Ce coup de sonde fait partie de l’engagement du vérificateur de faire «la vigie des grands projets du gouvernement». On retrouve dans ces projets, SAGIR, un projet de banque de données informatiques destiné à l’ensemble du gouvernement, le CHUM à Montréal, et finalement ce Dossier de santé Québec.
Projets
Québec finance ces projets grâce aux fonds d’Inforoute-Santé Canada, qui existe depuis 2001, doté d’un fonds de 1,2 milliard. L’an dernier, 400 millions ont été ajoutés. Québec a adhéré à ce programme en février 2004 pour avoir sa part du pactole mis sur la table par Ottawa.
Au Québec, on a soumis pour 303 millions de dollars en projets au fond fédéral, des projets qui atteignent 560 millions d’investissements en comptant la part du Québec. Autant de contrats gigantesques qui ont soulevé énormément d’intérêt chez les acteurs importants en informatique au Québec. Le «Dossier de santé du Québec», représente 120 millions de dollars.
Or l’automne dernier, les inspecteurs du vérificateur général ont allumé les voyants rouges quand ils ont observé que le contrat principal du dossier santé (71 millions), accordé à Bell-Xwave, n’avait pas encore été signé.
Les travaux sont déjà commencés. Pour le responsable du projet embauché par Québec, le Dr André Simard, le vérificateur a posé des questions l’automne dernier. «Une des première choses que M. Couillard a annoncées, l’automne dernier, c’est qu’il exigerait que le vérificateur soit en vigie dès le début de ce projet. Il sera avec nous pour les trois prochaines années», a soutenu le Dr Simard.
Il reconnaît avoir entendu parler des doléances du vérificateur dès octobre dernier. Des rencontres ont eu lieu jusqu’en décembre. «On est très conscient qu’on aura besoin de quelques mois pour finaliser tous les détails du contrat final», d’expliquer M. Simard.
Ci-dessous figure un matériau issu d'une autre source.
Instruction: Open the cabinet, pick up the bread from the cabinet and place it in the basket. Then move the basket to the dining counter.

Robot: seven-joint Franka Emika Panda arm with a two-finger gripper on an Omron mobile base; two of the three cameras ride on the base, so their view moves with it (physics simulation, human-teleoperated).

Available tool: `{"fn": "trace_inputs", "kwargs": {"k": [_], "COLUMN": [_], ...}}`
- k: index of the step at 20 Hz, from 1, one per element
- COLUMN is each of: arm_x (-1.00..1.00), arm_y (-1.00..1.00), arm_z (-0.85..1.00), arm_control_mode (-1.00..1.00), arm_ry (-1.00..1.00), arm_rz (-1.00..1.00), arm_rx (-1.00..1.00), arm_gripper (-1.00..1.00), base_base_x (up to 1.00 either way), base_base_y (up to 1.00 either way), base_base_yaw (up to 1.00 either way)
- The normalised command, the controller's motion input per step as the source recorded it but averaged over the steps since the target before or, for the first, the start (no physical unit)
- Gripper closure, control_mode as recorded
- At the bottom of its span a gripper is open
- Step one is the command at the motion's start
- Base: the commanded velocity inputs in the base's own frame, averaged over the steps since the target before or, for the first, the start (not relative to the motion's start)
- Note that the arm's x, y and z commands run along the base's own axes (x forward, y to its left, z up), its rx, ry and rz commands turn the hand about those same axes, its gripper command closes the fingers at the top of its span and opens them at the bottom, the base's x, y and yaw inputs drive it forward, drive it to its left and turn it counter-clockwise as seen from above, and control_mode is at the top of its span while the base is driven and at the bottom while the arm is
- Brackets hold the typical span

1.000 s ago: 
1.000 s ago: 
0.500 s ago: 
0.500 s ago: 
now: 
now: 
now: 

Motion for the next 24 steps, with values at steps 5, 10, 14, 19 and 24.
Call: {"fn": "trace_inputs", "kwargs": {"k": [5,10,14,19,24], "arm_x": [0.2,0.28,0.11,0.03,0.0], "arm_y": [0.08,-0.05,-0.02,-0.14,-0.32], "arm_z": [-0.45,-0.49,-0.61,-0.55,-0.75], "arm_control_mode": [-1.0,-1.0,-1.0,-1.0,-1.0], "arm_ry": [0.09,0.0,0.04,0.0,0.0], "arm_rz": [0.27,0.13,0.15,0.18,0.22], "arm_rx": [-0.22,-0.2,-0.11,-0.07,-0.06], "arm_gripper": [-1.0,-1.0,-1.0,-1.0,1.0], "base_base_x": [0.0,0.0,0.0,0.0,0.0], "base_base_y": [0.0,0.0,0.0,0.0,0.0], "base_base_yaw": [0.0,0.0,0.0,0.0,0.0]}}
La firme a répondu à un appel d’offres très détaillé - un cahier de charges de plus de 250 pages auquel était attaché un «contrat cadre», sur ce qu’attendait Québec. De plus, les deux parties ont une lettre d’entente sur les exigences de Québec en attendant la signature d’un contrat formel.
La lettre d’entente signée le printemps dernier prévoyait une facturation maximale de 5 millions en travaux préparatoires; on est à environ 2 millions, explique-t-on.
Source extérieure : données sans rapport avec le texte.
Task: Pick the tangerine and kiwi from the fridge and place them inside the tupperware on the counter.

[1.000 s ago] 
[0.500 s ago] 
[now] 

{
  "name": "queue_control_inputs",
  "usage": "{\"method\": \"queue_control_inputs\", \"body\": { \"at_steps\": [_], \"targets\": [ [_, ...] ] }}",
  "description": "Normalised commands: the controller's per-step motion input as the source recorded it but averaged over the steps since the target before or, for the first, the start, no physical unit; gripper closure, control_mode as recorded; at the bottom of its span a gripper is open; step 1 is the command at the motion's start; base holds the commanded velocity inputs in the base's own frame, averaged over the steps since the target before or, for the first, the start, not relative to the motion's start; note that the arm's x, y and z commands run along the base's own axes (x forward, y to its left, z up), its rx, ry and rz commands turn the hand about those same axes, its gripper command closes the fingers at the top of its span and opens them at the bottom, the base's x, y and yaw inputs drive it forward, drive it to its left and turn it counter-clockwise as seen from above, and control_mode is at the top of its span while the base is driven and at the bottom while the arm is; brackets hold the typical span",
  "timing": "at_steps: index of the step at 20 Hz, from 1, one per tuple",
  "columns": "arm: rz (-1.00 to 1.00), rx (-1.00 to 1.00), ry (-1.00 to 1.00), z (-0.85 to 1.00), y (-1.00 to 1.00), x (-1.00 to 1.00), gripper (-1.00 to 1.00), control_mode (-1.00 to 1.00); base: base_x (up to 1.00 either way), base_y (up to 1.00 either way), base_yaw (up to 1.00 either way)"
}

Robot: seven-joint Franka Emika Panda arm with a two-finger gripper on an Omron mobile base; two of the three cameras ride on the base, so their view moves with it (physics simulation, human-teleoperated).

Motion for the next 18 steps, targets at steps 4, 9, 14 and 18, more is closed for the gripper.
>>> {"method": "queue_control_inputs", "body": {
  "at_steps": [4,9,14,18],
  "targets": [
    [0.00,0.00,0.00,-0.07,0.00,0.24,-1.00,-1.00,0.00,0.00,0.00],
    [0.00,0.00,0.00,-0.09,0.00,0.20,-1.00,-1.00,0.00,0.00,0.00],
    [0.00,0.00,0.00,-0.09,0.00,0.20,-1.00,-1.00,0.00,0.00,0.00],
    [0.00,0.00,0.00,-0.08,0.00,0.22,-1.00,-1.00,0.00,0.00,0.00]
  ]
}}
«L’équipe de projet a jugé que c’était une façon suffisante de gérer notre risque, de trouver un équilibre entre les délais raisonnables et l’obligation de signer des contrats définitif», explique le Dr Simard.
Au ministère de la Santé, ce contrat avec Bell-Xwave est le seul, financé par Infoway Canada, à ne pas avoir été encore formellement signé précise-t-il.
L’automne dernier, le critique péquiste à la Santé, Bernard Drainville, député de Marie-Victorin, avait rendu public un document sur les coûts «hors portée» du Dossier santé du Québec. Selon le document, un dépassement de 262 millions était à prévoir au-delà des 562 millions prévus par ce programme.
Pour le ministre Couillard, toutefois, des coûts «hors portée» ne signifie pas pour autant des dépassements de coûts. Les déboursés supplémentaires pour ces projets informatiques seront payés à même les budgets du Ministère.